## Description of the task
The reply should hold every line of the data below, unchanged, and none of the pictures.

================

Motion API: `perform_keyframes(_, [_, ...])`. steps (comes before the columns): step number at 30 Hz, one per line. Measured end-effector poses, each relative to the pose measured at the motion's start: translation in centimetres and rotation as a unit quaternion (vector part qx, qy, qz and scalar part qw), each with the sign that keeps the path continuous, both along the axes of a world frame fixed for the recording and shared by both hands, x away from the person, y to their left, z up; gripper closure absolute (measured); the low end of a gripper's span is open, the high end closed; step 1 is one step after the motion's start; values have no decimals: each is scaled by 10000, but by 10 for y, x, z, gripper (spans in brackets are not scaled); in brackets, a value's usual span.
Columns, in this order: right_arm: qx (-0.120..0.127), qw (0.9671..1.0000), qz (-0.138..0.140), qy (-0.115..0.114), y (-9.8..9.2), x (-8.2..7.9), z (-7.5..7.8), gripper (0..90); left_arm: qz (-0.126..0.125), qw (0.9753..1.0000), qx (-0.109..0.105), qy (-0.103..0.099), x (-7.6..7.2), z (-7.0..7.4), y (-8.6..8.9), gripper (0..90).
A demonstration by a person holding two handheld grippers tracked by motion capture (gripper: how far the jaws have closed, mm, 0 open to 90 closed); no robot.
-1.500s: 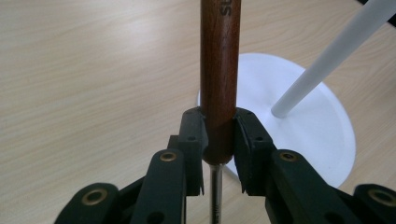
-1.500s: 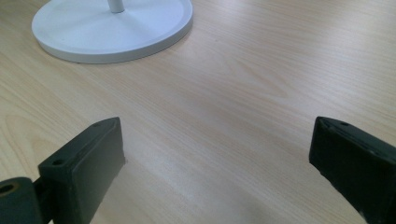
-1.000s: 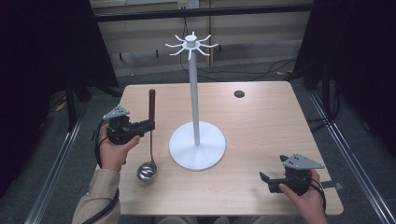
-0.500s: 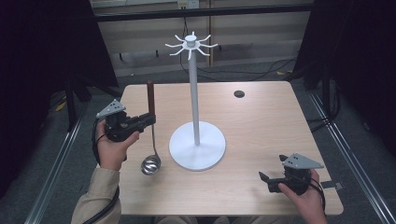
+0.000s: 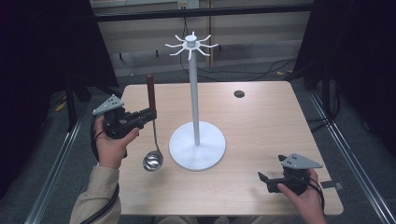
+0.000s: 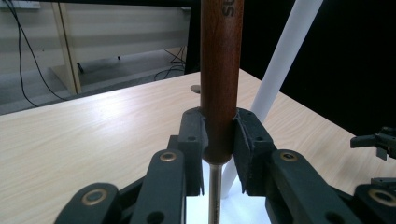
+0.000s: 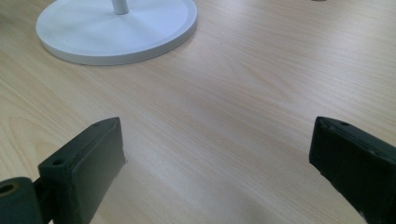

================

## Output below
Motion API: `perform_keyframes(_, [_, ...])`. steps (comes before the columns): step number at 30 Hz, one per line. Measured end-effector poses, each relative to the pose measured at the motion's start: translation in centimetres and rotation as a unit quaternion (vector part qx, qy, qz and scalar part qw), each with the sign that keeps the path continuous, both along the axes of a world frame fixed for the recording and shared by both hands, x away from the person, y to their left, z up; gripper closure absolute (measured); the low end of a gripper's span is open, the high end closed; step 1 is one step after the motion's start; values have no decimals: each is scaled by 10000, but by 10 for y, x, z, gripper (spans in brackets are not scaled); in brackets, a value's usual span.
Columns, in this order: right_arm: qx (-0.120..0.127), qw (0.9671..1.0000), qz (-0.138..0.140), qy (-0.115..0.114), y (-9.8..9.2), x (-8.2..7.9), z (-7.5..7.8), gripper (0..90); left_arm: qz (-0.126..0.125), qw (0.9753..1.0000), qx (-0.109..0.105), qy (-0.103..0.099), x (-7.6..7.2), z (-7.0..7.4), y (-8.6..8.9), gripper (0..90).
A demonstration by a person holding two handheld grippers tracked by motion capture (gripper: how far the jaws have closed, mm, 0 open to 90 closed); no robot.
-1.500s: 
-1.500s: 
-1.000s: 
-0.500s: 
+0.000s: 
+0.000s: 
+0.000s: 

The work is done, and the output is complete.